In contrast, a fixed threshold would require manual adjustment to account for changes to the experimental protocol or system.
We refer readers to the simpleSingleCell workflow for more details.
Feature-level metrics are computed by the perFeatureQCMetrics()
function and include:
mean
: the mean count of the gene/feature across all cells.detected
: the percentage of cells with non-zero counts for each gene.subsets_Y_ratio
: ratio of mean counts between the cell control set named Y and all cells.per.feat <- perFeatureQCMetrics(example_sce, subsets=list(Empty=1:10))
summary(per.feat$mean)
## Min. 1st Qu. Median Mean 3rd Qu. Max.
## 1.80 16.19 67.30 183.62 249.72 1082.20
summary(per.feat$detected)
## Min. 1st Qu. Median Mean 3rd Qu. Max.
## 10.50 49.50 91.50 75.33 100.00 100.00
summary(per.feat$subsets_Empty_ratio)
## Min. 1st Qu. Median Mean 3rd Qu. Max.
## 0.0000 0.6372 0.9279 0.9979 1.2307 5.6264
A more refined calculation of the average is provided by the calculateAverage()
function,
which adjusts the counts by the relative library size (or size factor) prior to taking the mean.

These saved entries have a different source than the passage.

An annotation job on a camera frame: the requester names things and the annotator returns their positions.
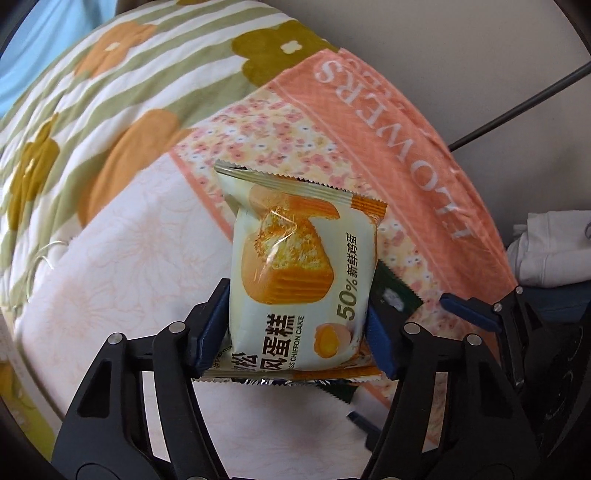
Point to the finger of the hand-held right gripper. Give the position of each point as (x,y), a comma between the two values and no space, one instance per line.
(461,306)
(364,422)

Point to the green striped floral quilt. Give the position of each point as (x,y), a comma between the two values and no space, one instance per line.
(115,115)

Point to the cream orange cake packet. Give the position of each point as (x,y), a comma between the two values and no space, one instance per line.
(295,258)

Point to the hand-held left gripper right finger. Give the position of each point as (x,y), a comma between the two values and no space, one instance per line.
(378,341)

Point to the white folded garment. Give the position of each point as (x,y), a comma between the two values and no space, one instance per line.
(549,249)

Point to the dark blue cloth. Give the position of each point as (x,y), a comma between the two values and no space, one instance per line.
(563,302)

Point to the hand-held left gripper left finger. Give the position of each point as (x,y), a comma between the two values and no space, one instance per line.
(210,341)

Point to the dark green snack packet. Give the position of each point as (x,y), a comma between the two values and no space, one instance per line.
(392,295)

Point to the green cardboard box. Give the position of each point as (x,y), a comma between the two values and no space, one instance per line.
(18,397)

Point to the pink floral bed sheet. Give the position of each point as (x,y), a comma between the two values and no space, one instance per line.
(138,277)

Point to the light blue sheer curtain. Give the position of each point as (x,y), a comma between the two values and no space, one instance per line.
(32,50)

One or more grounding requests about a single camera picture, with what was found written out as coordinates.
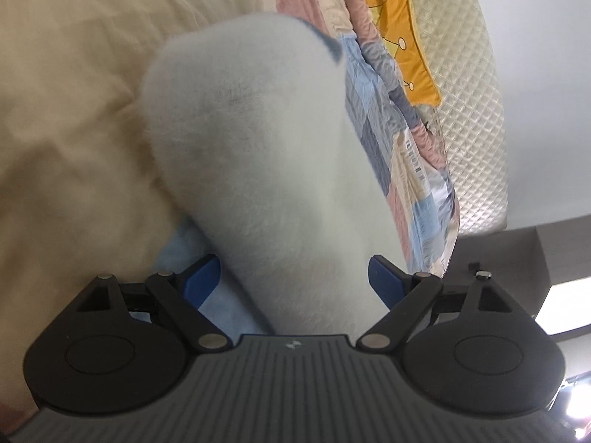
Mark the patchwork quilt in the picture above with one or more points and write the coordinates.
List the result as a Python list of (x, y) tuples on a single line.
[(69, 124)]

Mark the grey cabinet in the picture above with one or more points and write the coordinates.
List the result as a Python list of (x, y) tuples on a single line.
[(503, 254)]

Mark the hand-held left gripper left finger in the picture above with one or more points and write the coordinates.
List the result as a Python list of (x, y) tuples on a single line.
[(201, 279)]

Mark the yellow crown pillow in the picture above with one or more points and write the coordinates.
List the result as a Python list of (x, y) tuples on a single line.
[(401, 23)]

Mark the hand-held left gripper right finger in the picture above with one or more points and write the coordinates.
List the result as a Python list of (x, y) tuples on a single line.
[(388, 281)]

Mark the light blue cloth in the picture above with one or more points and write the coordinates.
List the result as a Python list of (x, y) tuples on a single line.
[(184, 249)]

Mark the cream quilted headboard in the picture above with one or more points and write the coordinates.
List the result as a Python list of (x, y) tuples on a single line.
[(471, 101)]

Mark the cream fluffy sweater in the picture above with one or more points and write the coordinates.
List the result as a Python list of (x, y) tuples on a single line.
[(258, 147)]

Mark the bright window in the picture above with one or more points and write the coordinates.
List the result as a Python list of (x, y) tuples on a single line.
[(570, 304)]

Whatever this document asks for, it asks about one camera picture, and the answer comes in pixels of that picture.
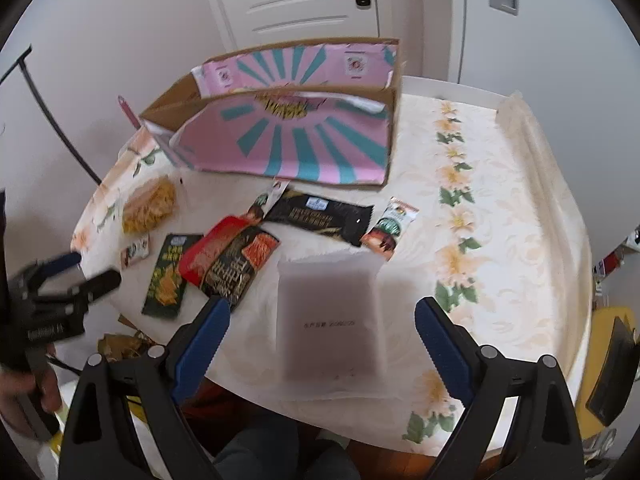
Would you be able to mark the person's dark grey pants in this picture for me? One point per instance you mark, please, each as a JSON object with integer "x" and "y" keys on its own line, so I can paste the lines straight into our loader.
{"x": 285, "y": 452}

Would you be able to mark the black flat item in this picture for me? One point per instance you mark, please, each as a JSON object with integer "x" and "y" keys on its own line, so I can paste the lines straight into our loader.
{"x": 612, "y": 375}

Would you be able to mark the pink striped cardboard box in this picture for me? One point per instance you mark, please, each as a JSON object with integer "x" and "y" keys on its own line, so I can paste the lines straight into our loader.
{"x": 310, "y": 150}

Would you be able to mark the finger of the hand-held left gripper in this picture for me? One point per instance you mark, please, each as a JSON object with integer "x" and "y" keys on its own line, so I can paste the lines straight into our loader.
{"x": 62, "y": 263}
{"x": 97, "y": 286}

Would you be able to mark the small green and white packet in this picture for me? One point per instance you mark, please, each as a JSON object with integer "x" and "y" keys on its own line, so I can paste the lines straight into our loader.
{"x": 265, "y": 202}

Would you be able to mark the yellow chair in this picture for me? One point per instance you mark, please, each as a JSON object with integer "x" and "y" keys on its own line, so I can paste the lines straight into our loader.
{"x": 602, "y": 320}

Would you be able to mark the person's left hand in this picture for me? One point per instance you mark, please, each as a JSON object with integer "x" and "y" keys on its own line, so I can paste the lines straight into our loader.
{"x": 47, "y": 392}

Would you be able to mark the clear packet of yellow noodles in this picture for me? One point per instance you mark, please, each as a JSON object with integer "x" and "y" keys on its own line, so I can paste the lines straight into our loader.
{"x": 149, "y": 206}

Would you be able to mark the small pale snack packet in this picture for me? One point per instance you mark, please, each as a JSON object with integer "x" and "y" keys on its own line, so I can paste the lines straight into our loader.
{"x": 135, "y": 251}

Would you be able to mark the small white-green snack packet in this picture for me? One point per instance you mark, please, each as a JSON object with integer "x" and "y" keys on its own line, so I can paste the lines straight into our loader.
{"x": 390, "y": 230}

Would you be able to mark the dark green chip packet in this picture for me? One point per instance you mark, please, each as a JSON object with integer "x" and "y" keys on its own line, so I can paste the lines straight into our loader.
{"x": 167, "y": 275}

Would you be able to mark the long black snack packet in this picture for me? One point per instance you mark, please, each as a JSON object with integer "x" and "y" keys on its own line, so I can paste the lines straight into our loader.
{"x": 320, "y": 217}

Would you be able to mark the red and white clutter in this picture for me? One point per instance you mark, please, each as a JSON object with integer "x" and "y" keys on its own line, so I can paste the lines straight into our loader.
{"x": 612, "y": 260}

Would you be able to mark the white panelled door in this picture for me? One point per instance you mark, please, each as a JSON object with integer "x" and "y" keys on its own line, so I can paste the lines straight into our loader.
{"x": 290, "y": 0}

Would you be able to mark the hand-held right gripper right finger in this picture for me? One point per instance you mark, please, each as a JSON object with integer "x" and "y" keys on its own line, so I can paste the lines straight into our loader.
{"x": 445, "y": 350}

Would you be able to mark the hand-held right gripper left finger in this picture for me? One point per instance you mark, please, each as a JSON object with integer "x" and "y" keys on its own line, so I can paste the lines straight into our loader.
{"x": 200, "y": 345}

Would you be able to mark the brown crumpled bag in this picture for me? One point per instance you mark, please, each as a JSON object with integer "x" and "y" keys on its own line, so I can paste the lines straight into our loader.
{"x": 122, "y": 347}

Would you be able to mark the red and black snack packet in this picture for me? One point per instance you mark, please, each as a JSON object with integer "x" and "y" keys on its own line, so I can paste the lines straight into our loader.
{"x": 227, "y": 260}

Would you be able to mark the pink stick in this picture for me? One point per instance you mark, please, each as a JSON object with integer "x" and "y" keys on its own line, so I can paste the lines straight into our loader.
{"x": 128, "y": 111}

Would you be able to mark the translucent white snack packet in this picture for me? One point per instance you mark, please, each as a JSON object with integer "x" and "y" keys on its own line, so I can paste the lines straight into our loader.
{"x": 327, "y": 320}

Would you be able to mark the black thin metal rod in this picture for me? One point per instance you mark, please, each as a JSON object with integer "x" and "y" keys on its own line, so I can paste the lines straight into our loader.
{"x": 47, "y": 110}

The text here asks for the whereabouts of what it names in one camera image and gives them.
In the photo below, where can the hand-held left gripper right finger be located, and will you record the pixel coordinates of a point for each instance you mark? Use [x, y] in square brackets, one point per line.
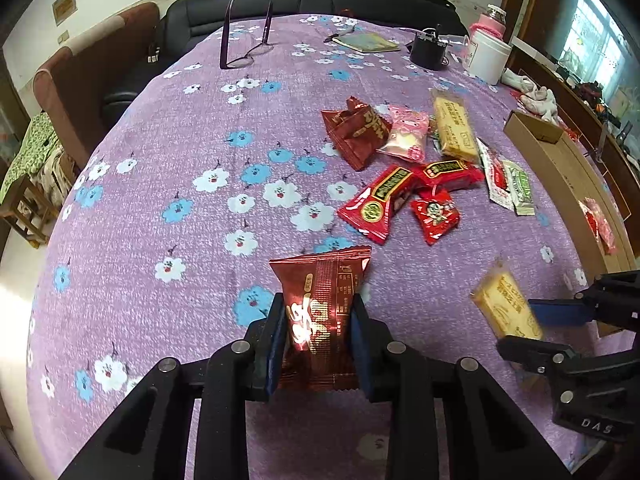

ave <- calculateAverage(example_sce)
summary(ave)
## Min. 1st Qu. Median Mean 3rd Qu. Max.
## 1.794 16.203 67.257 183.624 249.938 1081.812
We can also compute the number of cells expressing a gene directly.
summary(nexprs(example_sce, byrow=TRUE))
## Min. 1st Qu. Median Mean 3rd Qu. Max.
## 21.0 99.0 183.0 150.7 200.0 200.0
We look at a plot that shows the top 50 (by default) most-expressed features.
Each row in the plot below corresponds to a gene, and each bar corresponds to the expression of a gene in a single cell.
The circle indicates the median expression of each gene, with which genes are sorted.
By default, “expression” is defined using the feature counts (if available), but other expression values can be used instead by changing exprs_values
.
plotHighestExprs(example_sce, exprs_values = "counts")
We expect to see the “usual suspects”, i.e., mitochondrial genes, actin, ribosomal protein, MALAT1. A few spike-in transcripts may also be present here, though if all of the spike-ins are in the top 50, it suggests that too much spike-in RNA was added. A large number of pseudo-genes or predicted genes may indicate problems with alignment.
Genes can be removed by row subsetting of the SingleCellExperiment
object.
For example, we can filter out features (genes) that are not expressed in any cells:
keep_feature <- rowSums(counts(example_sce) > 0) > 0
example_sce <- example_sce[keep_feature,]
dim(example_sce)
## [1] 2000 200
Other filtering can be done using existing annotation. For example, ribosomal protein genes and predicted genes can be identified (and removed) using regular expressions or biotype information. Such genes are often uninteresting when the aim is to characterize population heterogeneity.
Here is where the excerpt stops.